TO DO: The task calls for each record to be given again exactly.

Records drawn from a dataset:
┌────────

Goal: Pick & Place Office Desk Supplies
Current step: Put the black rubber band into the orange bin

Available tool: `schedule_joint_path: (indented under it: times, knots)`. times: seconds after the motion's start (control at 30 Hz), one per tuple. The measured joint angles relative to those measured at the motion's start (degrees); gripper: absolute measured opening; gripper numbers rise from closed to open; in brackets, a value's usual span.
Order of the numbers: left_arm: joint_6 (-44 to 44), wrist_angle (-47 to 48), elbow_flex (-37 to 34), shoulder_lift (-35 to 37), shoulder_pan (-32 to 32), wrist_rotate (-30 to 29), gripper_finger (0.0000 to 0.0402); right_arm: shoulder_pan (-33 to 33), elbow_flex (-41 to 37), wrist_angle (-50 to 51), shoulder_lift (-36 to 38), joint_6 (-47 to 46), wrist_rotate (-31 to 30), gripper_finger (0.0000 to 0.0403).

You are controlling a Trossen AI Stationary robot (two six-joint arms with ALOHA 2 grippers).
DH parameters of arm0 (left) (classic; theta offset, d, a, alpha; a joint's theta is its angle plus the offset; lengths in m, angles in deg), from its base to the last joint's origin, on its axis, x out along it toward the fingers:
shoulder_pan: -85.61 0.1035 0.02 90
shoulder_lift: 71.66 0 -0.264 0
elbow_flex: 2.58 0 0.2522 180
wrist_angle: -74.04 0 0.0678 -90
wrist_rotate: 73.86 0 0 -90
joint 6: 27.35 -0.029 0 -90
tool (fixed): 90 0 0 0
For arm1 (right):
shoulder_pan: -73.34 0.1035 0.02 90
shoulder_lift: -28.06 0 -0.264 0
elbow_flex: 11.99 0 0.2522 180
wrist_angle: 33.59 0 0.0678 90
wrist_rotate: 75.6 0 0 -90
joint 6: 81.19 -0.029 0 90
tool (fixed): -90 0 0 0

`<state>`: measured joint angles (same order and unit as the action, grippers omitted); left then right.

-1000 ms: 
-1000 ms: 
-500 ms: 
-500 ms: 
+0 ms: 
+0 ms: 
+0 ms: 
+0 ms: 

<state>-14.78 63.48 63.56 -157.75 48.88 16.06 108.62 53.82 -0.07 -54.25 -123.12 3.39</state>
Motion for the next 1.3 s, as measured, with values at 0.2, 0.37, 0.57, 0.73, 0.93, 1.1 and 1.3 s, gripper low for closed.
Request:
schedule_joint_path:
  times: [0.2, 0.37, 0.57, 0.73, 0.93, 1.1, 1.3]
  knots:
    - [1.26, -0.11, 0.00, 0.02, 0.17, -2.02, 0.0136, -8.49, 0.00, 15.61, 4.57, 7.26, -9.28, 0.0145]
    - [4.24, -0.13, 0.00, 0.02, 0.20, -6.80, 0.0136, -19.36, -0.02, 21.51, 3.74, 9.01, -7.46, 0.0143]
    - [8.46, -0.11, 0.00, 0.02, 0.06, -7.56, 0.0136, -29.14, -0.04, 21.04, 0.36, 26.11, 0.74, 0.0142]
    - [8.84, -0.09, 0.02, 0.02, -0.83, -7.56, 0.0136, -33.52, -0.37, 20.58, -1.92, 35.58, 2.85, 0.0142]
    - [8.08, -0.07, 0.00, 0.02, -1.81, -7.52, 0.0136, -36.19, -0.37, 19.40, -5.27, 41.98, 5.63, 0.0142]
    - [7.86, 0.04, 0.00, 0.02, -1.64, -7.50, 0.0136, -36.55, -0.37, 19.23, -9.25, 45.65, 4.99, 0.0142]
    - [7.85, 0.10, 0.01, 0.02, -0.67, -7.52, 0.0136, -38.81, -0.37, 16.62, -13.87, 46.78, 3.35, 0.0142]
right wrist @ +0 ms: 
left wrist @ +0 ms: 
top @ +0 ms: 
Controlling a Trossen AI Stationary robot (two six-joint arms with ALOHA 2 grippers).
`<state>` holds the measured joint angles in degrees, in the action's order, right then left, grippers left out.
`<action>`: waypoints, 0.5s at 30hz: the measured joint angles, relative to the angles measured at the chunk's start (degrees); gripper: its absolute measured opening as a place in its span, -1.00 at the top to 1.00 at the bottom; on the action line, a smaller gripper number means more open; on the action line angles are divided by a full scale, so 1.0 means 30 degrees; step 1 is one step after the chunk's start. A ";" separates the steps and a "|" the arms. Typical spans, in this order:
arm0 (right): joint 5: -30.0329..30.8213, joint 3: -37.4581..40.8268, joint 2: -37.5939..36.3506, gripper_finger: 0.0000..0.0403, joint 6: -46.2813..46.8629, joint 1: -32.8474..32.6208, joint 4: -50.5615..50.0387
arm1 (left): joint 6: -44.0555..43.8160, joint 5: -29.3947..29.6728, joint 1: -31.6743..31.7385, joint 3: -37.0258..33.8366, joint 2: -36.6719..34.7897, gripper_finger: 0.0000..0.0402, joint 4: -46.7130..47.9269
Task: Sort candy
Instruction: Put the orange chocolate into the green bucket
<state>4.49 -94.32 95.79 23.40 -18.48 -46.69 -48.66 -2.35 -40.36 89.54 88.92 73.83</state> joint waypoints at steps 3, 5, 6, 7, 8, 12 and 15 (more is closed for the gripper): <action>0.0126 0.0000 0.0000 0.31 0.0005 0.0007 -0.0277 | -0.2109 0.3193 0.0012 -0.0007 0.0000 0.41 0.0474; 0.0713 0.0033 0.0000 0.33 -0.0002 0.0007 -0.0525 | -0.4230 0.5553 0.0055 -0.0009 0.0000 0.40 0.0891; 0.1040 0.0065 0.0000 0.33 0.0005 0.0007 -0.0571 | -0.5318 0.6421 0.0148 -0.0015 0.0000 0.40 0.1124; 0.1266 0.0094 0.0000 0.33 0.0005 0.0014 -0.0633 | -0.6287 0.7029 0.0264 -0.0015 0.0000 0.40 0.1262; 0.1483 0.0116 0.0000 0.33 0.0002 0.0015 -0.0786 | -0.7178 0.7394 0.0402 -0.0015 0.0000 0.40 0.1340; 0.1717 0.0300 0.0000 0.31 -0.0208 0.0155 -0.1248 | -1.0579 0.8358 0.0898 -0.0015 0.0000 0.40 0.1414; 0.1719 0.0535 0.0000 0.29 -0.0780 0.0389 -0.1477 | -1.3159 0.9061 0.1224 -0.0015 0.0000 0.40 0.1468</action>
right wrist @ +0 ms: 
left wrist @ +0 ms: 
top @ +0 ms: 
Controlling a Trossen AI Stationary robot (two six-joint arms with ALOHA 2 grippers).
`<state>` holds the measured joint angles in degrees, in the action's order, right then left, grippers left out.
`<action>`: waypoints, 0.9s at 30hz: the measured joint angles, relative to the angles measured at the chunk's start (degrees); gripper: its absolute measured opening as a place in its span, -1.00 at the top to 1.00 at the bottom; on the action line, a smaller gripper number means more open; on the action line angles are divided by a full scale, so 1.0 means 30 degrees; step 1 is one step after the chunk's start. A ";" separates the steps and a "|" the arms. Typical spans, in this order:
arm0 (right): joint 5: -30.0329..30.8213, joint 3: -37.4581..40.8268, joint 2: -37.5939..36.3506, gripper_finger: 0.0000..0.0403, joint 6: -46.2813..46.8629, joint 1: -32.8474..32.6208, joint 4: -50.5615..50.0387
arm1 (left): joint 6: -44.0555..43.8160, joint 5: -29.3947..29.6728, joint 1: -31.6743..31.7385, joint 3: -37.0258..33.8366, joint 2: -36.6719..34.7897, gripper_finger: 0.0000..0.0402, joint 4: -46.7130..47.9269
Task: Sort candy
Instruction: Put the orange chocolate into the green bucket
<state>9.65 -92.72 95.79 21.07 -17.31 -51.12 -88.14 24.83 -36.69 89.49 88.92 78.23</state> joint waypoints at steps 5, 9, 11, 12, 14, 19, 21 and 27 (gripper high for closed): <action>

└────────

TASK RESULT:
Goal: Pick & Place Office Desk Supplies
Current step: Put the black rubber band into the orange bin

Available tool: `schedule_joint_path: (indented under it: times, knots)`. times: seconds after the motion's start (control at 30 Hz), one per tuple. The measured joint angles relative to those measured at the motion's start (degrees); gripper: absolute measured opening; gripper numbers rise from closed to open; in brackets, a value's usual span.
Order of the numbers: left_arm: joint_6 (-44 to 44), wrist_angle (-47 to 48), elbow_flex (-37 to 34), shoulder_lift (-35 to 37), shoulder_pan (-32 to 32), wrist_rotate (-30 to 29), gripper_finger (0.0000 to 0.0402); right_arm: shoulder_pan (-33 to 33), elbow_flex (-41 to 37), wrist_angle (-50 to 51), shoulder_lift (-36 to 38), joint_6 (-47 to 46), wrist_rotate (-31 to 30), gripper_finger (0.0000 to 0.0403).

You are controlling a Trossen AI Stationary robot (two six-joint arms with ALOHA 2 grippers).
DH parameters of arm0 (left) (classic; theta offset, d, a, alpha; a joint's theta is its angle plus the offset; lengths in m, angles in deg), from its base to the last joint's origin, on its axis, x out along it toward the fingers:
shoulder_pan: -85.61 0.1035 0.02 90
shoulder_lift: 71.66 0 -0.264 0
elbow_flex: 2.58 0 0.2522 180
wrist_angle: -74.04 0 0.0678 -90
wrist_rotate: 73.86 0 0 -90
joint 6: 27.35 -0.029 0 -90
tool (fixed): 90 0 0 0
For arm1 (right):
shoulder_pan: -73.34 0.1035 0.02 90
shoulder_lift: -28.06 0 -0.264 0
elbow_flex: 11.99 0 0.2522 180
wrist_angle: 33.59 0 0.0678 90
wrist_rotate: 75.6 0 0 -90
joint 6: 81.19 -0.029 0 90
tool (fixed): -90 0 0 0

`<state>`: measured joint angles (same order and unit as the action, grippers omitted); left then right.

-1000 ms: 
-1000 ms: 
-500 ms: 
-500 ms: 
+0 ms: 
+0 ms: 
+0 ms: 
+0 ms: 

<state>-14.78 63.48 63.56 -157.75 48.88 16.06 108.62 53.82 -0.07 -54.25 -123.12 3.39</state>
Motion for the next 1.3 s, as measured, with values at 0.2, 0.37, 0.57, 0.73, 0.93, 1.1 and 1.3 s, gripper low for closed.
Request:
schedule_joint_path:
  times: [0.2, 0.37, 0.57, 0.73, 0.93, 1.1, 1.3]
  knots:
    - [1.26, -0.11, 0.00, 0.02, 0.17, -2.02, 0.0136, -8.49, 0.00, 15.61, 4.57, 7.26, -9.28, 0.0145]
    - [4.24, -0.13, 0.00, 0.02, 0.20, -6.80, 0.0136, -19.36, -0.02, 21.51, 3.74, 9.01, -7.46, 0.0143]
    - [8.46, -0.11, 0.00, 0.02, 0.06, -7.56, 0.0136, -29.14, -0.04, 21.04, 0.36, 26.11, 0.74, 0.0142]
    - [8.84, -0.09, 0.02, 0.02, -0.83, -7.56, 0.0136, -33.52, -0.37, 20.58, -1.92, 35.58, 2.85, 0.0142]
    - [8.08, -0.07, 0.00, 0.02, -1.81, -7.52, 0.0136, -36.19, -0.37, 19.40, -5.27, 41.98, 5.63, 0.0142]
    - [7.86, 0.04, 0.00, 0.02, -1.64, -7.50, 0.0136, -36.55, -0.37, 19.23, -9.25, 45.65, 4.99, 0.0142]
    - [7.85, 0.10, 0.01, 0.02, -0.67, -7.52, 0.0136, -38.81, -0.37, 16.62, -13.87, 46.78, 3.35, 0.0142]
right wrist @ +0 ms: 
left wrist @ +0 ms: 
top @ +0 ms: 
Controlling a Trossen AI Stationary robot (two six-joint arms with ALOHA 2 grippers).
`<state>` holds the measured joint angles in degrees, in the action's order, right then left, grippers left out.
`<action>`: waypoints, 0.5s at 30hz: the measured joint angles, relative to the angles measured at the chunk's start (degrees); gripper: its absolute measured opening as a place in its span, -1.00 at the top to 1.00 at the bottom; on the action line, a smaller gripper number means more open; on the action line angles are divided by a full scale, so 1.0 means 30 degrees; step 1 is one step after the chunk's start. A ";" separates the steps and a "|" the arms. Typical spans, in this order:
arm0 (right): joint 5: -30.0329..30.8213, joint 3: -37.4581..40.8268, joint 2: -37.5939..36.3506, gripper_finger: 0.0000..0.0403, joint 6: -46.2813..46.8629, joint 1: -32.8474..32.6208, joint 4: -50.5615..50.0387
arm1 (left): joint 6: -44.0555..43.8160, joint 5: -29.3947..29.6728, joint 1: -31.6743..31.7385, joint 3: -37.0258..33.8366, joint 2: -36.6719..34.7897, gripper_finger: 0.0000..0.0402, joint 4: -46.7130..47.9269
Task: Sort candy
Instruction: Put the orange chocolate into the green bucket
<state>4.49 -94.32 95.79 23.40 -18.48 -46.69 -48.66 -2.35 -40.36 89.54 88.92 73.83</state> joint waypoints at steps 3, 5, 6, 7, 8, 12 and 15 (more is closed for the gripper): <action>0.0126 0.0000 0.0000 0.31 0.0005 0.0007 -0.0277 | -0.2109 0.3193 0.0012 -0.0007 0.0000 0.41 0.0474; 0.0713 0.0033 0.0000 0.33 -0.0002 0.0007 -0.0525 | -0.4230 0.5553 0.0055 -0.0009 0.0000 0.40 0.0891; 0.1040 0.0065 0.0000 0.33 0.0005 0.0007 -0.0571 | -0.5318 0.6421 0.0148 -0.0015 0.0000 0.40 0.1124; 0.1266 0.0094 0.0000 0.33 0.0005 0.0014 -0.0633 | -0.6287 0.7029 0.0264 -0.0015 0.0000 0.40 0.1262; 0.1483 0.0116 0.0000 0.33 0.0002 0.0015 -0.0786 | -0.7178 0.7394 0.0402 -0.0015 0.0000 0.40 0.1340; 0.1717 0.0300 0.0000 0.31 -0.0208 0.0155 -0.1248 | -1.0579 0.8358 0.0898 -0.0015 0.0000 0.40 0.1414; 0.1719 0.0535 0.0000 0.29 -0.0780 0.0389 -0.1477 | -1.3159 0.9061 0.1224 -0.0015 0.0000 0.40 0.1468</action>
right wrist @ +0 ms: 
left wrist @ +0 ms: 
top @ +0 ms: 
Controlling a Trossen AI Stationary robot (two six-joint arms with ALOHA 2 grippers).
`<state>` holds the measured joint angles in degrees, in the action's order, right then left, grippers left out.
`<action>`: waypoints, 0.9s at 30hz: the measured joint angles, relative to the angles measured at the chunk's start (degrees); gripper: its absolute measured opening as a place in its span, -1.00 at the top to 1.00 at the bottom; on the action line, a smaller gripper number means more open; on the action line angles are divided by a full scale, so 1.0 means 30 degrees; step 1 is one step after the chunk's start. A ";" separates the steps and a "|" the arms. Typical spans, in this order:
arm0 (right): joint 5: -30.0329..30.8213, joint 3: -37.4581..40.8268, joint 2: -37.5939..36.3506, gripper_finger: 0.0000..0.0403, joint 6: -46.2813..46.8629, joint 1: -32.8474..32.6208, joint 4: -50.5615..50.0387
arm1 (left): joint 6: -44.0555..43.8160, joint 5: -29.3947..29.6728, joint 1: -31.6743..31.7385, joint 3: -37.0258..33.8366, joint 2: -36.6719..34.7897, gripper_finger: 0.0000..0.0402, joint 4: -46.7130..47.9269
Task: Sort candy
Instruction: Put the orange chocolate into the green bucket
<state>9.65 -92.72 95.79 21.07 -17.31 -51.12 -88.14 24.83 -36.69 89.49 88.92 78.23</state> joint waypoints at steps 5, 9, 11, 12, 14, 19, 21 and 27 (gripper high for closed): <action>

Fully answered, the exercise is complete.